Sancho Nunes de Barbosa nicknamed Barbosa, Lord of Celanova (1070–1130) was a Galician nobleman.

He was the son of Nuño Velázquez, Count of Celanova, and Sancha Gomes. Sancho was married to Sancha Henriques, daughter of Henry, Count of Portugal. However, some sources state that his wife was Teresa Afonso, possible daughter of Afonso I of Portugal.

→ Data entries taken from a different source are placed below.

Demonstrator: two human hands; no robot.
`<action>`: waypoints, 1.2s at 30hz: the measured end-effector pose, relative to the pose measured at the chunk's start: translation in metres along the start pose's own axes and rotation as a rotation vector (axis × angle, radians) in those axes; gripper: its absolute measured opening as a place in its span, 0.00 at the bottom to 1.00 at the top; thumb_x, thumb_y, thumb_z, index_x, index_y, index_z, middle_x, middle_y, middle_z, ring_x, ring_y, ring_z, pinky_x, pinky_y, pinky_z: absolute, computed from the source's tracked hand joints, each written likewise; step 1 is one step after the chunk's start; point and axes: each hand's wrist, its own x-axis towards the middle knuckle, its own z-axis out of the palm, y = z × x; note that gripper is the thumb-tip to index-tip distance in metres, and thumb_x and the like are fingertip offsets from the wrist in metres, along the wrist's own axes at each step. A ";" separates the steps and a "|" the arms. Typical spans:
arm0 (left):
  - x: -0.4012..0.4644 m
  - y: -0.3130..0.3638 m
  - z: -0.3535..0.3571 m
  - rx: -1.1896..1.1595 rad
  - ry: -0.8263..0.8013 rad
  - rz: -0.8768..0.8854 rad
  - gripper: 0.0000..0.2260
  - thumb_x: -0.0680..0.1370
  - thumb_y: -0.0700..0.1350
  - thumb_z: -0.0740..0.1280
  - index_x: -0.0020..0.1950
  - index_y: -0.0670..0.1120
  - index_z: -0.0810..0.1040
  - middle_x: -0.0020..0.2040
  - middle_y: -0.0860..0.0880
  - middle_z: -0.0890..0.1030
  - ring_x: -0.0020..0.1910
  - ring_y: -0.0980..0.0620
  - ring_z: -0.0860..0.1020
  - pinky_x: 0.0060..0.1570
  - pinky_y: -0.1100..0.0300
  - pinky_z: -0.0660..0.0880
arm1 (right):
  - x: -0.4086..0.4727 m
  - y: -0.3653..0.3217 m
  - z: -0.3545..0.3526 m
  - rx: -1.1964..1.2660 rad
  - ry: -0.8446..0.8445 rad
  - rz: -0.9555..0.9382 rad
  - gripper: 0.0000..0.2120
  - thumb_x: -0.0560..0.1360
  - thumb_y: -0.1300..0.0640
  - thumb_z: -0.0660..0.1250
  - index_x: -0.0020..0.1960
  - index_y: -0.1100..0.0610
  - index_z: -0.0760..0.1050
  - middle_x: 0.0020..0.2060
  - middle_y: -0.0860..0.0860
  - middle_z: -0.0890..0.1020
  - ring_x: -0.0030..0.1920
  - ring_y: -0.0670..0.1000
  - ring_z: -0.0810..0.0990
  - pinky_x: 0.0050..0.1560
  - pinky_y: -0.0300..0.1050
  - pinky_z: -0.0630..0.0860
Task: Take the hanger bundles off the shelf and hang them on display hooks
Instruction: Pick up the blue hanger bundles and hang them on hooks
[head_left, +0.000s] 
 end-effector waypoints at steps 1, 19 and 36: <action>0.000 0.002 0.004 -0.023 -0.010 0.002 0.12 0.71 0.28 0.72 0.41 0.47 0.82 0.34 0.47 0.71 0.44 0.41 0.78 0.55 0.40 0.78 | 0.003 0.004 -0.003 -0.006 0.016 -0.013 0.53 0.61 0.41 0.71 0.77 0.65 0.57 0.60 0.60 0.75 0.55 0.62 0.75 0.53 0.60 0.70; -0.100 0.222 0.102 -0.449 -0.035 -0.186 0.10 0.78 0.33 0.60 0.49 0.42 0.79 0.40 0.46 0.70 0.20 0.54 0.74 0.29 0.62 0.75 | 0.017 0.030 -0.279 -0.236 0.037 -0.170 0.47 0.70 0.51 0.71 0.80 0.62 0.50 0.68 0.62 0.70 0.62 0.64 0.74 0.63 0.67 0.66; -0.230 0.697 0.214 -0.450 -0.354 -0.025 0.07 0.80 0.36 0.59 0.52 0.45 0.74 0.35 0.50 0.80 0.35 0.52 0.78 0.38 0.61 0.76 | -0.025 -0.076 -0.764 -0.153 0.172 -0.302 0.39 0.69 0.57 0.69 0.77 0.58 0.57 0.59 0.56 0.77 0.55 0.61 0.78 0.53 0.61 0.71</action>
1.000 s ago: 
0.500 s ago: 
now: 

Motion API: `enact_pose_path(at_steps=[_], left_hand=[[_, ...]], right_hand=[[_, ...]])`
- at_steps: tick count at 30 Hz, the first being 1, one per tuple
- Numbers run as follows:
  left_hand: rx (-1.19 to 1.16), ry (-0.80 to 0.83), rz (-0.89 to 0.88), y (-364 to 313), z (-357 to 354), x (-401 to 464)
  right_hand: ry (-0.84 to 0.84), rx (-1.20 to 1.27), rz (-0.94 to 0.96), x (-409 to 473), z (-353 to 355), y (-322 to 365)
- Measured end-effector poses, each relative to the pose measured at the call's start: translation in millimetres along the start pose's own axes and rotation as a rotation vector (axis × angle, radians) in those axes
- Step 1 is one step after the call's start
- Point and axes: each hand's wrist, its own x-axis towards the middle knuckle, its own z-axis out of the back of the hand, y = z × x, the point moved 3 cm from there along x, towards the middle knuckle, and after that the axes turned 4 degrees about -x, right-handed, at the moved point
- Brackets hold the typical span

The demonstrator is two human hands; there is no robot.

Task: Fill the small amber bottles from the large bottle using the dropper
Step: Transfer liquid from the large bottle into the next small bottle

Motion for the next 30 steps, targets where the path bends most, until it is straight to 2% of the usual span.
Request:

With Sancha Henriques he had the following issue: (Note: Historian Enriqueta López Morán adds other children that are not mentioned in Portuguese or primary sources. The alleged children are: Maria Sanches, abbess of the monastery of San Salvador de Sobrado de Trives, from December 1175 to April 1189; Gil Sanches; Fernando Sanches and Teresa Sanches. However, in the document mentioned by López Morán, Maria Sanches identifies herself as Sancho Nunes' relative not his daughter.)

- Urraca Sanches, married Gonçalo Mendes de Sousa «o Bom»;
- Vasco Sanches, married firstly Berengária and secondly Urraca Viegas de Ribadouro;
- Fruilhe Sanches, married Pedro Fernandes de Bragança;
- Nuno Sanches, married Teresa Álvares de Soverosa.